# la ragione degli altri - Pirandello



## Minerva (3 Ottobre 2011)

Livia ha scoperto la relazione che il marito, giornalista dalla vita concitata e sfrenata, ha con Elena e come da questo rapporto sia nata una figlia. Leonardo dovrebbe andare a vivere con l'amante ma si accorge di non amarla più rimanendo, invece, molto attaccato alla bambina nata dalla relazione.
Il padre di Livia, Guglielmo, è stupefatto dall'atteggiamento della figlia che non reagisce di fronte all'infedeltà evidente di Leonardo che una sera non torna più a casa.
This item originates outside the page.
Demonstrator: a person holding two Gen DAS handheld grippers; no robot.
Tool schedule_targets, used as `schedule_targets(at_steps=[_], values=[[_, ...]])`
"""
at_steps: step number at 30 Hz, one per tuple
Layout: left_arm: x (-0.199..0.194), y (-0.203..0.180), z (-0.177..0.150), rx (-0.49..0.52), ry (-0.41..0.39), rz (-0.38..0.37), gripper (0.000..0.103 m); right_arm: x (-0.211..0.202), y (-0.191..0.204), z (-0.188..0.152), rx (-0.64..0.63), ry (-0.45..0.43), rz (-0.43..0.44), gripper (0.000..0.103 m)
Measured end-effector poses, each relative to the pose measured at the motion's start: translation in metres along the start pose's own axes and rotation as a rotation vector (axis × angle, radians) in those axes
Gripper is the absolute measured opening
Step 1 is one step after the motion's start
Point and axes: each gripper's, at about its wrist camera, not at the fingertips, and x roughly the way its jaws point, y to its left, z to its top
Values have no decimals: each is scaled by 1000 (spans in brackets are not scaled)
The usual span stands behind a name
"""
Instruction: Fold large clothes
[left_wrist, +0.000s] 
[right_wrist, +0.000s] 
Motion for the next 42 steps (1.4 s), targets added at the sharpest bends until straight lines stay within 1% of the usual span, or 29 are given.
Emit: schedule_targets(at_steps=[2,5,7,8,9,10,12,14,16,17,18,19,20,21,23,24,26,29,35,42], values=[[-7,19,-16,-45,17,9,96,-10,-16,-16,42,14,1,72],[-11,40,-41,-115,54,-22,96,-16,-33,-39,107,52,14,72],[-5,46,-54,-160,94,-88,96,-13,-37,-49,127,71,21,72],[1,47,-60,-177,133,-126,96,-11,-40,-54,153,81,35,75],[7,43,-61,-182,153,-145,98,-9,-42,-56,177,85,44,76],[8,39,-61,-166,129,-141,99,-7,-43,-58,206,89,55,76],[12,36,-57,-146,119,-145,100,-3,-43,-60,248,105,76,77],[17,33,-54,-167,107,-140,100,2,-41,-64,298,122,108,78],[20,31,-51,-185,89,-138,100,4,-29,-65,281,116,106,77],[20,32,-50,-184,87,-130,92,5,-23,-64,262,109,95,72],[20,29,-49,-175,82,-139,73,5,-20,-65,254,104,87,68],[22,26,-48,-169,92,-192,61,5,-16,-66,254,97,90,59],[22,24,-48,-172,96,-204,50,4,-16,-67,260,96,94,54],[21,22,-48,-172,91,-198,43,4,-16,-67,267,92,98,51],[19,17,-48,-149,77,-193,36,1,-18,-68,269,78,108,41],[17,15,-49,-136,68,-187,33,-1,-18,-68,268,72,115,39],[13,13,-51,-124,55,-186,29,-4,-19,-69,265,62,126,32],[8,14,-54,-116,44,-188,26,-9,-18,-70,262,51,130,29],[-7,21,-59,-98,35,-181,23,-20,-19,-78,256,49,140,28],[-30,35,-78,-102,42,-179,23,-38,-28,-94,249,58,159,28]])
Livia si rende conto, infatti, che Leonardo non può abbandonare la loro bambina e in un certo modo lo giustifica mentre Guglielmo lo accusa di rendere infelice la figlia Livia.
Livia e il marito a poco a poco si riconciliano e, anche perché dal loro matrimonio non sono nati figli, pensano di prendere con loro la bambina nata dalla relazione di Leonardo che non dovrà più dividersi tra due famiglie.
In fondo Livia e Leonardo sono simili: lui è un egoista che per soddisfare la sua concezione della famiglia impone a Elena, che pure ha amato, di rinunciare alla figlia, l'unico affetto che le è rimasto, e Livia che, pur sentendo di violare norme morali, si adatta alla situazione, mette da parte ogni considerazione, ottenendo quello che veramente vuole: che il marito, cioè, torni da lei.
Elena, naturalmente, reagisce al tentativo di portarle via la bambina ma alla fine viene convinta che questo sarà fatto per il bene della figlia che potrà crescere in una ricca famiglia, che in questo modo non ci saranno scandali e ognuno conserverà la sua rispettabilità sociale.
L'amore materno di Elena ha così una doppia valenza: da un lato, materialmente, per le ragioni del sangue, la rende un tutt'uno con la figlia, ma dall'altro, lo stesso sentimento materno la spinge a sacrificare contro natura sé stessa, la sua maternità per il bene della figlia, rassegnandosi così a subire «la ragione degli altri».


----------